たとえば砂の上でエサを運ぶアリの上に一滴の水滴が落ちてきたとして、アリにはそれが噴水の水が気まぐれな風で飛ばされただけなのか、それともこれからくる大雨の最初の一滴なのかわからない。それと同様に、毎日働いている中で「働く」ことをめぐる環境の変化を確実に感じていたとしても、その変化が何を原因として生まれ、どこに行き着こうとしているのはなかなか知ることはできない。この本はそんな状況の見取り図を与えてくれるものだ。

通信や交通の発達によって世界の距離が縮まり、第三世界の国々の安価な労働力と直接競争しなければいけなくなりつつある。何十年か前日本の台頭にともなって西欧諸国が経験した状況がまたくりかえされているわけだ。

そんな中なぜか元気がいいのがアメリカで、「アメリカ人は自分たちが生産するより5.5%多く消費し、生産するより少なく消費する他の(特にアジアの)国民が、あまった生産品をアメリカに輸出する。それで得たドルをアメリカに投資する形でアメリカ人に貸す」というからくりで世界の景気はたもたれているいるそうだ。それでアメリカに学べ的なムーブメントが起きている。

各企業の経営者は世界的な競争力を重視し、従業員利益でなく株主利益の最大化をはかるアメリカ的経営を理想的なものと考えるようになっている。
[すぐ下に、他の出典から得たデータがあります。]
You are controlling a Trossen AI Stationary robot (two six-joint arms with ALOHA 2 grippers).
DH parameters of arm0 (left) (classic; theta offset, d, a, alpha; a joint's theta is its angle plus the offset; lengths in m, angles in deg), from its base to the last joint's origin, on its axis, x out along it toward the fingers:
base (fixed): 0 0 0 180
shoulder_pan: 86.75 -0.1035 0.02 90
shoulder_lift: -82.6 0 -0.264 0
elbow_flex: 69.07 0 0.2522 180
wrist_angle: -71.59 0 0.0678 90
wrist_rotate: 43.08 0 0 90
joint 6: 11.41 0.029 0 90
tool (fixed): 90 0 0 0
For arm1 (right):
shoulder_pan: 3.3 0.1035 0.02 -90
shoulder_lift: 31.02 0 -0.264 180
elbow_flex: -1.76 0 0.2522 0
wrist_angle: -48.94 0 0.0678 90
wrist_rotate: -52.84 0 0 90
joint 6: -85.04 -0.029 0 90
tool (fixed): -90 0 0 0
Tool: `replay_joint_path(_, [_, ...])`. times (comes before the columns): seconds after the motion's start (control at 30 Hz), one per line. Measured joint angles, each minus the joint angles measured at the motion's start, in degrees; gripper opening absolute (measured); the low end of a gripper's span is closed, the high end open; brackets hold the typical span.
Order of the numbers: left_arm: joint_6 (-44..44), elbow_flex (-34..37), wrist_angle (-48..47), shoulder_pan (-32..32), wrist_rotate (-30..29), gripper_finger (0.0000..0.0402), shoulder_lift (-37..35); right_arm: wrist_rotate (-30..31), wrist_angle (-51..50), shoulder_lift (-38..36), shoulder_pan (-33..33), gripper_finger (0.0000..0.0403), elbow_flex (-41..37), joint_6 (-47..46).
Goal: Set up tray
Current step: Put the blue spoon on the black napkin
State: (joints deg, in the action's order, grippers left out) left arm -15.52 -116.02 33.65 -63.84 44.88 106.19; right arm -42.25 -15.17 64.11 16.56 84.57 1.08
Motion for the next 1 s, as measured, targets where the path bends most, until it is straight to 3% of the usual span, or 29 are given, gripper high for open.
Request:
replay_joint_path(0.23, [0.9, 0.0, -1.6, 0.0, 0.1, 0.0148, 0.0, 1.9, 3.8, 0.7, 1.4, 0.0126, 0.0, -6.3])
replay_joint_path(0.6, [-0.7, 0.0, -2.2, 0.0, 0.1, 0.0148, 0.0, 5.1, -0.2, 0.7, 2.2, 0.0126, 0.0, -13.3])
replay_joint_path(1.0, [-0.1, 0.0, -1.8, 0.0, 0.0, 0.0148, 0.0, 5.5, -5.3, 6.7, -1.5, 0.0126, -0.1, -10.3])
具体的には、労働時間の増加、年功給から成果・能力給への移行、解雇条件の緩和、派遣・臨時雇いの拡大、経営者の賃金の圧倒的な伸びなど、本書で取り上げられているようないくつかの現象が徐々にではあるが、変化として感じられるようになってきている。

筆者はこのような「新自由主義」的な流れ―筆者の言葉では「市場個人主義」―にどちらかといえば批判的なのだが、公平な視線で現状を分析している。市場個人主義は一種のイデオロギーとして教育やシステムを通じてまきちらされているが、筆者はこの流れを変えるきっかけとして、アメリカの景気の後退と格差拡大による反社会的行動の頻発を挙げている。もはや歓迎せざる事態しかないわけだ。

印象に残ったエピソードをふたつ挙げる。

ひとつ目。雇用可能性が低い人々の就く仕事の賃金水準が、生活保護の給付レベルまで落ちてしまい、働くことに対するインセンティブが失われつつある。賃金水準を法で縛れば、逆に仕事がなくなってしまう可能性がある。というヨーロッパの状況の下で、BIENという団体が、ベーシックインカム(年金、生活保護などを廃止する代わりに全国民に一定の金額を給付する制度)を推進しているとのこと。その代わり、全国民に何らかの奉仕的な活動が義務づけられる。

二つ目。第三世界の労働者の状況の劣悪さ(低賃金での酷使や児童労働など)をそれだけとりあげて問題にすることは一見人道主義的であるようにみえて保護主義にほかならないという。貧困状態から脱するためには、その低賃金こそが最大の武器なのだから。「搾取されることより悪いことはただ一つだけ―搾取されないこと」。